Vaughan, who was majority owner of Vaughan Company Realtors, was sentenced in September to 12 years in federal prison for running a Ponzi scheme that scammed $75 million from upwards of 600 victims, most of them from New Mexico.
Ponzi schemes are investment swindles in which money put up by later investors is used to pay fake profits to earlier ones. Investors with Vaughan thought their money was being used for real estate deals.
The scandal broke in February 2010 after Vaughan and his flagship real estate company filed parallel Chapter 11 petitions for bankruptcy court protection. Vaughan’s personal bankruptcy case was converted to a Chapter 7 liquidation in May 2010 while the company’s case has remained in Chapter 11.
Wollen was allegedly an early investor, first putting $145,000 into Vaughan’s promissory notes at 15 percent interest in 1993, according to the clawback complaint filed against him. Over the years, Wollen allegedly invested a total of $960,225, most of it at 20 percent interest, the complaint says.
Wollen allegedly profited from the Ponzi scheme, receiving $1,389,290 in payments from Vaughan, the complaint says. If the allegation is true, then Wollen would be what is typically called a “net gainer” in the Ponzi scheme.
The complaint also alleges that Wollen once practiced law with Sylvain Segal, whom Vaughan personally credited with giving him the idea of issuing promissory notes in return for investor money. A form of investment security, the notes were the vehicle through which Vaughan ran his Ponzi scheme.
In February, Segal reached a $525,000 insurance settlement over a clawback.
In a separate action, Turner, once known for his “No Bull” slogan in TV commercials for his dealership, has paid $200,908 to settle a clawback that originally sought a maximum of upwards of $4.8 million.
Turner denies the allegations in the clawback.

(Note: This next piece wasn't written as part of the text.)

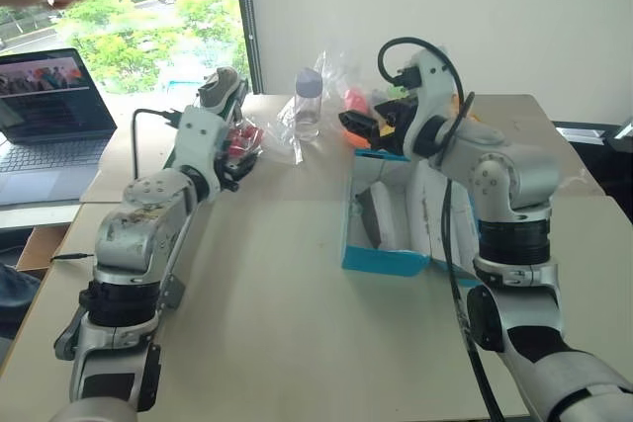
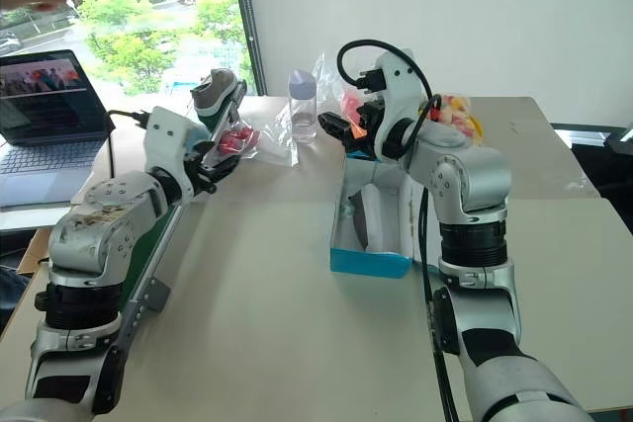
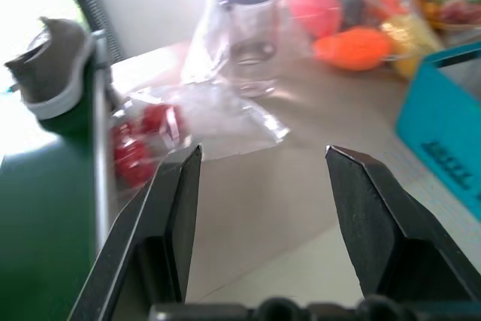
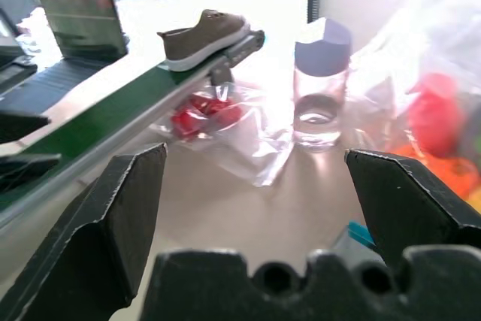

The clawback lawsuit says, from 1996 to 2010, he invested a total of $7.7 million at interest rates that generally ranged from 20 percent to 22 percent. The settlement amount was for a preferential transfer, or a payment made within 90 days of the date of the bankruptcy filing.
Turner’s involvement in Vaughan’s scheme had a couple odd twists.
The clawback alleges that Vaughan stopped making interest payments to Turner in mid-2009 as his scheme collapsed. At that stage, Vaughan was unable to lure enough money from new investors to cover all of his financial obligations to older investors.
Despite being cut off by Vaughan, the clawback alleges Turner “subsequently invested another $2,750,000 into VCR’s note program.” Turner would have lost most if not all of that late-term investment.
Then in early February 2010, roughly three weeks before the parallel bankruptcies, Turner made out a check for $200,000 to a Baltimore law firm to defend Vaughan against a Securities and Exchange Commission investigation. In a signed court affidavit, Turner said the $200,000 was a gift.
Two months later in April 2010, Turner did an about-face. He claimed in a Bankruptcy Court filing that he had no memory of signing the check and accused Vaughan of “intentional misrepresentation” in getting it.
The $200,000 check became the focal point of yet another court battle. The amount of Turner’s clawback settlement stems in part from activities related to the original $200,000 check.